The tide was out. I took off my shoes, rolled up my jeans and walked out onto the sand till the water was ankle-deep. One moment from the day before fell through my head, over and over: Rafe’s voice, soft and dangerous as snow, saying to Justin, You bastard fuck.
This is what I could have done, in that last second before it all exploded: I could have said, “Justin? You stabbed me?” He would have answered. It would have been there on the tape, and sooner or later Frank or Sam would have found a way to make him say it again, under caution this time.
Probably I’ll never know why I didn’t do it. Mercy, maybe; one drop of it, too little and too late.

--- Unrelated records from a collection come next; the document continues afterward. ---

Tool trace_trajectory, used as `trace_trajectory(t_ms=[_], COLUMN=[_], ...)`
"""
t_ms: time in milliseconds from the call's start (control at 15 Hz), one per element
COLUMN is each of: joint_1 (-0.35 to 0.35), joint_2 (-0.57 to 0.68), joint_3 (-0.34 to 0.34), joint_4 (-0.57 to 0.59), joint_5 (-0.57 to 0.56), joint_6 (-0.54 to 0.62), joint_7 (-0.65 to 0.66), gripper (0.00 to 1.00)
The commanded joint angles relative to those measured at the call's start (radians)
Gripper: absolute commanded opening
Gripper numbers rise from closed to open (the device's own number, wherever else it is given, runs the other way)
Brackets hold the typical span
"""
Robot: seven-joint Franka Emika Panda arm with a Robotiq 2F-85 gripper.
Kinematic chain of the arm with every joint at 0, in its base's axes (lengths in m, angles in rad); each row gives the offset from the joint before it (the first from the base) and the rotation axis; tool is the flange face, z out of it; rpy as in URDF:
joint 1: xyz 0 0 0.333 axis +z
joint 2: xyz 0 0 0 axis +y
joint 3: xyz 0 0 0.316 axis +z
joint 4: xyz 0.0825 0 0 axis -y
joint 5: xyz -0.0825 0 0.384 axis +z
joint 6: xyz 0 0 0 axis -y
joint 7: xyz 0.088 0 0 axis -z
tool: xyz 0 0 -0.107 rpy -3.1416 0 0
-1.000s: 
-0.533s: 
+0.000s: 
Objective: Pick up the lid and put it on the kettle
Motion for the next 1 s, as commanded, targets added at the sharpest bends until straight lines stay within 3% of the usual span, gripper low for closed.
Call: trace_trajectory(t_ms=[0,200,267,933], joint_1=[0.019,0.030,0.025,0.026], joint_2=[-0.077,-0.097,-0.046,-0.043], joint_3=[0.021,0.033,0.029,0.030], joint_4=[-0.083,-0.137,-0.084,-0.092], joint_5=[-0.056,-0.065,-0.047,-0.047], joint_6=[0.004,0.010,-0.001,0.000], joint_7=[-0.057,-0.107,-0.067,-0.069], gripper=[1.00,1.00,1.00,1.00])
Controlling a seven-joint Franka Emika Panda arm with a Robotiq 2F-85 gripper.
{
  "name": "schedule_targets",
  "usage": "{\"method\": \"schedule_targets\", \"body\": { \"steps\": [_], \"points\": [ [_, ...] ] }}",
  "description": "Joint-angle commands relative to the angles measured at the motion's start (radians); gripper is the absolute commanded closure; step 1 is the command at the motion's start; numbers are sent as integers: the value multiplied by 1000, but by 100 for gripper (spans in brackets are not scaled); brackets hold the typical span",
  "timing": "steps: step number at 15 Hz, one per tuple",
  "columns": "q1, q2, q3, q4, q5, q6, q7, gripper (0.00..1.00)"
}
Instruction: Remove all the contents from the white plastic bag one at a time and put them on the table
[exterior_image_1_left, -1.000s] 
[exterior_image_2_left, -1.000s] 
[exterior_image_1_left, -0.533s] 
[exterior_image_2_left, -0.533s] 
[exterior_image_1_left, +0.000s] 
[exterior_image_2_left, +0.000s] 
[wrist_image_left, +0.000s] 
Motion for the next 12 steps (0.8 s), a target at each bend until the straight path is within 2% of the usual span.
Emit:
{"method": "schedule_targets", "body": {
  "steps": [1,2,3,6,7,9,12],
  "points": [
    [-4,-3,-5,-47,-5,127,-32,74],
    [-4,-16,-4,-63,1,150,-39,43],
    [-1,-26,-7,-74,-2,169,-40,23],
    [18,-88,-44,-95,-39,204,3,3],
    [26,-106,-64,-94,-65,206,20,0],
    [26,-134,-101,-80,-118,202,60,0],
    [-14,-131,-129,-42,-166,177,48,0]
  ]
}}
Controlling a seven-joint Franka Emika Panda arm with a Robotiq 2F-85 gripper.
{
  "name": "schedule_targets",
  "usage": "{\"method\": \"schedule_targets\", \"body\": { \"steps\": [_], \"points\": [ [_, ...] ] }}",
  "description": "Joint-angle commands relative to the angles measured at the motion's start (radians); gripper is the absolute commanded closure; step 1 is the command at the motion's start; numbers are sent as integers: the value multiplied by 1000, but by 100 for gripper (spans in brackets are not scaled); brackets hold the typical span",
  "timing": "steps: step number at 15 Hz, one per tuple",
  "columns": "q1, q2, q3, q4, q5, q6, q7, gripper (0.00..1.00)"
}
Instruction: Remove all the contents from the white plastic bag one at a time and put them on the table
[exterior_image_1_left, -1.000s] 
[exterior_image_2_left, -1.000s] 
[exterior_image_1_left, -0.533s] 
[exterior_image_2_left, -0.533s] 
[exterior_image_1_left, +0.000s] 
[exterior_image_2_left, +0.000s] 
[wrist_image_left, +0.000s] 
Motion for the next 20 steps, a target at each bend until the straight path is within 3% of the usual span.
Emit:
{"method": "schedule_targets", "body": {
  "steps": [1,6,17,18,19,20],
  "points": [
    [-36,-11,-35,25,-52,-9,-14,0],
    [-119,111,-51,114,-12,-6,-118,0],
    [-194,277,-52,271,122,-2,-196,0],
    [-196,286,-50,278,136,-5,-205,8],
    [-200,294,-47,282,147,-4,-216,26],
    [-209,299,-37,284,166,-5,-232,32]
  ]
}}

Or-this is the one Frank would have picked-too much emotional involvement, even then: Whitethorn House and the five of them still dusted over me like pollen, still turning me glittering and defiant, us against the world. Or maybe, and I like to hope it was this one, because the truth is more intricate and less attainable than I used to understand, a bright illusive place reached by twisting back roads as often as by straight avenues, and this was the closest I could come.
When I got home Frank was sitting on my front steps with one leg stretched out, teasing the next-door cat with an untied shoelace and whistling “Leave Her, Johnny, Leave Her” through his front teeth. He looked terrible, crumpled and bleary-eyed and in serious need of a shave. When he saw me he folded his leg back under him and stood up, sending the cat whisking off into the bushes.